Your assignment: Your reply must contain the full listing below, reproduced exactly, but no pictures.

Data to process:
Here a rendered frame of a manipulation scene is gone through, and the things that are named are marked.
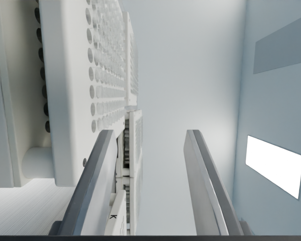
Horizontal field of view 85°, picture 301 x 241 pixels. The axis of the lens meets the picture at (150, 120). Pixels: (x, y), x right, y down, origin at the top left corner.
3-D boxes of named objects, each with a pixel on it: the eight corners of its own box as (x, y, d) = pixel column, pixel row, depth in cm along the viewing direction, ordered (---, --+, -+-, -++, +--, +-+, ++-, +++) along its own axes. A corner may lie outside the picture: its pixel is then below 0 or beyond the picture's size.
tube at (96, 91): (31, 85, 17) (103, 85, 17) (32, 98, 17) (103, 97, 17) (21, 84, 16) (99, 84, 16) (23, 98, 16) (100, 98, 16)
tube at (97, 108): (33, 102, 17) (103, 102, 17) (34, 115, 17) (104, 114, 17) (23, 103, 16) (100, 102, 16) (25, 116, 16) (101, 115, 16)
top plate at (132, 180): (135, 158, 85) (139, 158, 85) (135, 202, 87) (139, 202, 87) (129, 178, 61) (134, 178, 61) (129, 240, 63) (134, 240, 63)
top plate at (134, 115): (135, 110, 83) (139, 110, 83) (135, 157, 85) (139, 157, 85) (128, 111, 59) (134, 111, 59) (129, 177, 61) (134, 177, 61)
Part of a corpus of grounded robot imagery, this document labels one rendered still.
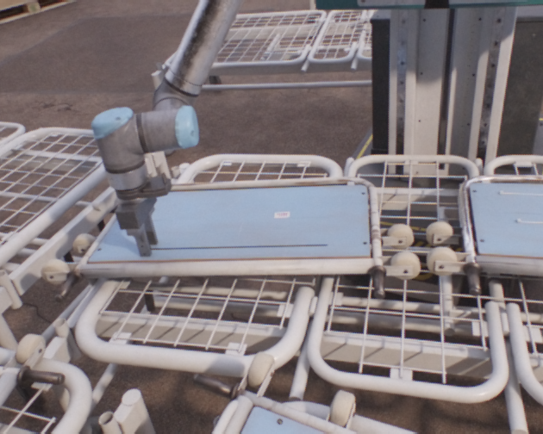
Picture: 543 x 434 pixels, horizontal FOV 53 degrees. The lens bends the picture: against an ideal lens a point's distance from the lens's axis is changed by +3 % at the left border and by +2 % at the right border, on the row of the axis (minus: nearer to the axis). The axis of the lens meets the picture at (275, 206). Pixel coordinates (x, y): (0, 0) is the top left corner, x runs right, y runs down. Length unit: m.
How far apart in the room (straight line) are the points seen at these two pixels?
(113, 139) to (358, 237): 0.60
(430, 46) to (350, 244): 0.78
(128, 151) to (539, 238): 0.92
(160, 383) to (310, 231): 0.76
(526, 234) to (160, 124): 0.84
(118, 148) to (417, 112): 1.06
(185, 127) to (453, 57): 0.94
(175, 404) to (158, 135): 0.89
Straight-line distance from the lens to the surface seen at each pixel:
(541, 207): 1.46
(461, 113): 1.88
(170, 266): 1.31
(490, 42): 1.74
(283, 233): 1.34
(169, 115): 1.20
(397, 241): 1.37
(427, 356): 1.22
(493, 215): 1.40
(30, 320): 2.26
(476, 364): 1.23
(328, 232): 1.33
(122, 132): 1.21
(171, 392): 1.80
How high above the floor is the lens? 1.36
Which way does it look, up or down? 34 degrees down
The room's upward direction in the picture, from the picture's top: 8 degrees counter-clockwise
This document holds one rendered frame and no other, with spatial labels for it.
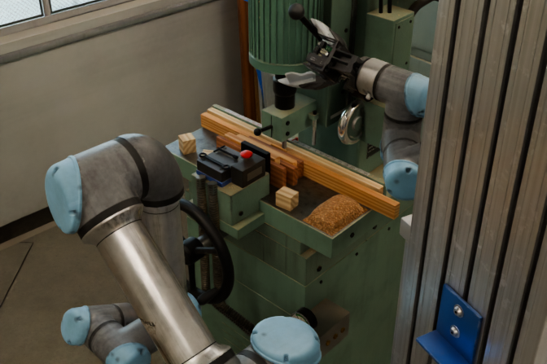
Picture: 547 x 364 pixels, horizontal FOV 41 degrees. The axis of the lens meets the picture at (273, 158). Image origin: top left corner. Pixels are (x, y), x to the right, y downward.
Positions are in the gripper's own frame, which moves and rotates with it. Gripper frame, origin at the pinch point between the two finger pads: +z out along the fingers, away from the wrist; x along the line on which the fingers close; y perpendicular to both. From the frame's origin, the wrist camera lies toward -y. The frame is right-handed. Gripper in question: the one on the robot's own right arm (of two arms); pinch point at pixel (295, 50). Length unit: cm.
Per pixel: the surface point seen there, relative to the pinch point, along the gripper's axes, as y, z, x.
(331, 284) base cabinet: -48, -10, 44
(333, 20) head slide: -14.9, 5.6, -13.4
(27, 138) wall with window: -64, 148, 58
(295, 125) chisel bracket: -25.9, 8.7, 12.2
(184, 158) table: -23, 34, 33
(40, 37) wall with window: -47, 147, 20
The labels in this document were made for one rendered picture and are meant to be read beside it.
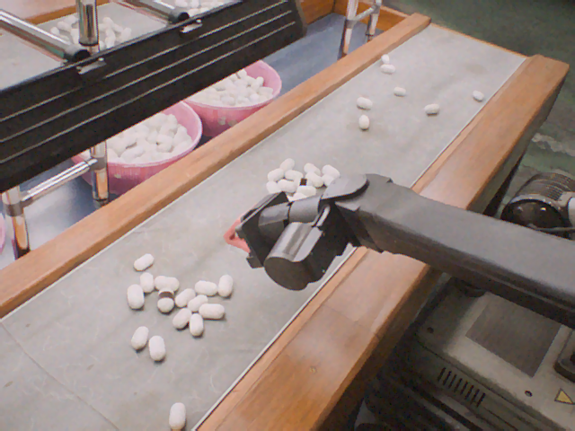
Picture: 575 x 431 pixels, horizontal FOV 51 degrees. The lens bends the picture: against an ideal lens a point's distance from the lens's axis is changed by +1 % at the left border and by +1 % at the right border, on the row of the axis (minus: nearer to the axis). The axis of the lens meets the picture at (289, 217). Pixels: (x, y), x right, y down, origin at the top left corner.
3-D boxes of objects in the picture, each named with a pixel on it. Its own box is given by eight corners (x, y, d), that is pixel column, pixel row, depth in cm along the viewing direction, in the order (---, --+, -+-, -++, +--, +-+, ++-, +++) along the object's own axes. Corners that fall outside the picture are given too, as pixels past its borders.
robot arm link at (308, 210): (359, 214, 76) (336, 180, 73) (339, 252, 71) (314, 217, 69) (318, 223, 80) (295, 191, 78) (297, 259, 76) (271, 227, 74)
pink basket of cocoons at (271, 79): (297, 115, 144) (303, 78, 138) (230, 161, 125) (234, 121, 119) (209, 74, 153) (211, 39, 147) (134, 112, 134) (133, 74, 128)
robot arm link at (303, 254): (402, 226, 72) (370, 171, 68) (370, 298, 65) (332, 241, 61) (324, 237, 80) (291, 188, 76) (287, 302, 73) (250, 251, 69)
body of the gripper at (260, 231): (230, 228, 77) (269, 218, 72) (274, 192, 84) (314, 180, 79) (253, 270, 79) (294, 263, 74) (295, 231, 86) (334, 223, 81)

Task result:
Here a rendered frame of a manipulation scene is gone through, and the things that are named are marked.
Horizontal field of view 85°, picture 301 x 241 pixels. The axis of the lens meets the picture at (150, 120). Pixels: (x, y), x right, y down, origin at the top left corner.
3-D boxes of named objects, each with a pixel on it: the eight corners of its own box as (x, y, d) = pixel column, pixel row, depth in cm along the viewing direction, ordered (---, --+, -+-, -++, +--, +-+, ++-, +++) along its own axes. A corner may lie outside the picture: its pixel is then below 0 or beyond the picture's size.
tube at (96, 91): (31, 85, 17) (103, 85, 17) (32, 98, 17) (103, 97, 17) (21, 84, 16) (99, 84, 16) (23, 98, 16) (100, 98, 16)
tube at (97, 108): (33, 102, 17) (103, 102, 17) (34, 115, 17) (104, 114, 17) (23, 103, 16) (100, 102, 16) (25, 116, 16) (101, 115, 16)
top plate at (132, 180): (135, 158, 85) (139, 158, 85) (135, 202, 87) (139, 202, 87) (129, 178, 61) (134, 178, 61) (129, 240, 63) (134, 240, 63)
top plate at (134, 115): (135, 110, 83) (139, 110, 83) (135, 157, 85) (139, 157, 85) (128, 111, 59) (134, 111, 59) (129, 177, 61) (134, 177, 61)
Part of a corpus of grounded robot imagery, this document labels one rendered still.
Picture: 543 x 434 pixels, horizontal FOV 53 degrees. The lens bends the picture: against an ideal lens a point's distance from the lens's axis is changed by +3 % at the left border and by +2 % at the right border, on the row of the axis (minus: nearer to the axis). The axis of the lens meets the picture at (275, 206). Pixel coordinates (x, y): (0, 0) is the top left corner, x runs right, y runs down. Length unit: m.
How far apart in the room (straight line) are the points seen at these two pixels?
(113, 139) to (358, 237): 0.60
(430, 46) to (350, 244): 0.78
(128, 151) to (539, 238): 0.92
(160, 383) to (310, 231): 0.76
(526, 234) to (160, 124): 0.84
(118, 148) to (417, 112): 1.06
(185, 127) to (453, 57): 0.94
(175, 404) to (158, 135): 0.89
Straight-line distance from the lens to the surface seen at each pixel:
(541, 207): 1.46
(461, 113): 1.88
(170, 266): 1.31
(490, 42): 1.74
(283, 233): 1.34
(169, 115): 1.20
(397, 241): 1.37
(427, 356): 1.22
(493, 215): 1.40
(30, 320): 2.26
(476, 364): 1.23
(328, 232): 1.33
(122, 132): 1.21
(171, 392): 1.80
How high above the floor is the lens? 1.36
Which way does it look, up or down? 34 degrees down
The room's upward direction in the picture, from the picture's top: 8 degrees counter-clockwise
This document holds one rendered frame and no other, with spatial labels for it.
Picture: 547 x 364 pixels, horizontal FOV 41 degrees. The axis of the lens meets the picture at (273, 158). Image origin: top left corner. Pixels are (x, y), x to the right, y downward.
Positions are in the gripper's own frame, which moves and rotates with it. Gripper frame, origin at the pinch point between the two finger pads: +z out along the fingers, away from the wrist; x along the line on which the fingers close; y perpendicular to both. From the frame's origin, the wrist camera lies toward -y. The frame is right-handed. Gripper in question: the one on the robot's own right arm (of two arms); pinch point at pixel (295, 50). Length unit: cm.
Per pixel: the surface point seen there, relative to the pinch point, along the gripper's axes, as y, z, x.
(331, 284) base cabinet: -48, -10, 44
(333, 20) head slide: -14.9, 5.6, -13.4
(27, 138) wall with window: -64, 148, 58
(295, 125) chisel bracket: -25.9, 8.7, 12.2
(184, 158) table: -23, 34, 33
(40, 37) wall with window: -47, 147, 20
The labels in this document were made for one rendered picture and are meant to be read beside it.
Picture: 575 x 431 pixels, horizontal FOV 51 degrees. The lens bends the picture: against an ideal lens a point's distance from the lens's axis is changed by +1 % at the left border and by +1 % at the right border, on the row of the axis (minus: nearer to the axis). The axis of the lens meets the picture at (289, 217). Pixels: (x, y), x right, y down, origin at the top left corner.
3-D boxes of objects in the picture, each named with a pixel on it. Its own box is given by eight corners (x, y, d), that is pixel column, pixel row, depth in cm along the viewing direction, in the order (---, --+, -+-, -++, +--, +-+, ++-, +++) along the object's own axes. Corners that fall outside the picture are given too, as pixels past its borders.
robot arm link at (308, 210): (359, 214, 76) (336, 180, 73) (339, 252, 71) (314, 217, 69) (318, 223, 80) (295, 191, 78) (297, 259, 76) (271, 227, 74)
pink basket of cocoons at (271, 79): (297, 115, 144) (303, 78, 138) (230, 161, 125) (234, 121, 119) (209, 74, 153) (211, 39, 147) (134, 112, 134) (133, 74, 128)
robot arm link at (303, 254): (402, 226, 72) (370, 171, 68) (370, 298, 65) (332, 241, 61) (324, 237, 80) (291, 188, 76) (287, 302, 73) (250, 251, 69)
body of the gripper at (260, 231): (230, 228, 77) (269, 218, 72) (274, 192, 84) (314, 180, 79) (253, 270, 79) (294, 263, 74) (295, 231, 86) (334, 223, 81)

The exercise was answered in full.